» **Exercise requirements**
Apart from the images, the entire listing below must be restated word for word.

# # # # #

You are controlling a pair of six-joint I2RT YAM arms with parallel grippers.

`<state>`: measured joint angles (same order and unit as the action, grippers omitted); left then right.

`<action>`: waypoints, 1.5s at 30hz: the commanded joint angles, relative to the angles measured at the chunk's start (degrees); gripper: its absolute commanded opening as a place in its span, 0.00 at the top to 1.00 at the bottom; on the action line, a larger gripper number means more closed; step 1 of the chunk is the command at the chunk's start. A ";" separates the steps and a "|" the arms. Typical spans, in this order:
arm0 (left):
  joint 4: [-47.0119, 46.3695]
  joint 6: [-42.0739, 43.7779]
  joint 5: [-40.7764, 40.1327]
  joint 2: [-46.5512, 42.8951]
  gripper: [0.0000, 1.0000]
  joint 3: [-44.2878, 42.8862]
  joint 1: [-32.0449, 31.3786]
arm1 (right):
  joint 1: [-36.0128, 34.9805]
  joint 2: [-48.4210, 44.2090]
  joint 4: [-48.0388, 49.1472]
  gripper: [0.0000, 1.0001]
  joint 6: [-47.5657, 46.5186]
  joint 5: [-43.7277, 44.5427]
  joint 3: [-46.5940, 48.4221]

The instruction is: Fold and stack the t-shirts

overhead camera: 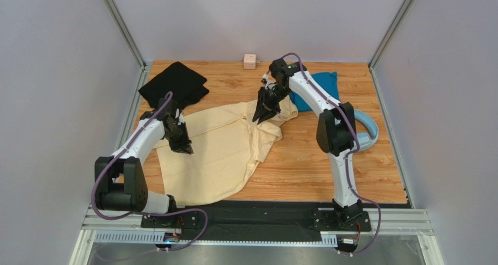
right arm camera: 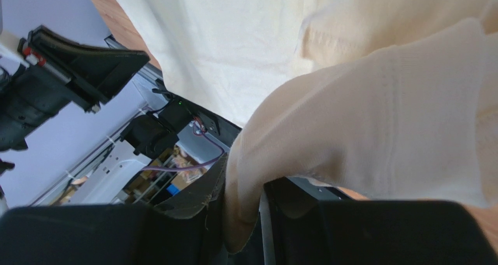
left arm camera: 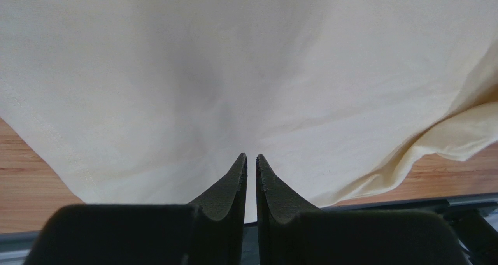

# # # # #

» **Answer section**
You are controlling a pair of six-joint I2RT YAM arms with parallel grippers.

`<state>`: measured joint angles (same order and unit as the action, grippers omitted); left then right.

`<action>`: waypoints, 1.5s at 30hz: the commanded joint angles, relative to the angles measured at the chunk's start (degrees); gripper: its absolute commanded opening as a place in its span, 0.00 at the top to 1.00 at the bottom; on the action line, a larger gripper number means more closed; step 1 of the chunk is the command at the chunk's start. A ";" separates the steps and a "|" the arms. Typical spans, in this order:
arm0 (left):
  joint 4: [-47.0119, 46.3695]
  joint 6: [-42.0739, 43.7779]
  joint 5: [-40.7764, 40.1327]
  joint 2: [-46.5512, 42.8951]
  gripper: [0.0000, 1.0000]
  joint 3: [-44.2878, 42.8862]
  joint 1: [-32.0449, 31.3786]
arm1 (right):
  joint 1: [-36.0128, 34.9805]
  joint 2: [-48.4210, 44.2090]
  joint 4: [-48.0388, 49.1472]
  gripper: [0.0000, 1.0001]
  joint 6: [-47.5657, 46.5186]
  joint 5: [-43.7277, 44.5427]
  joint 3: [-46.5940, 48.4221]

The instruction is: Fold and stack the t-shirts

overhead camera: 
right arm camera: 
left arm camera: 

That is the entire output.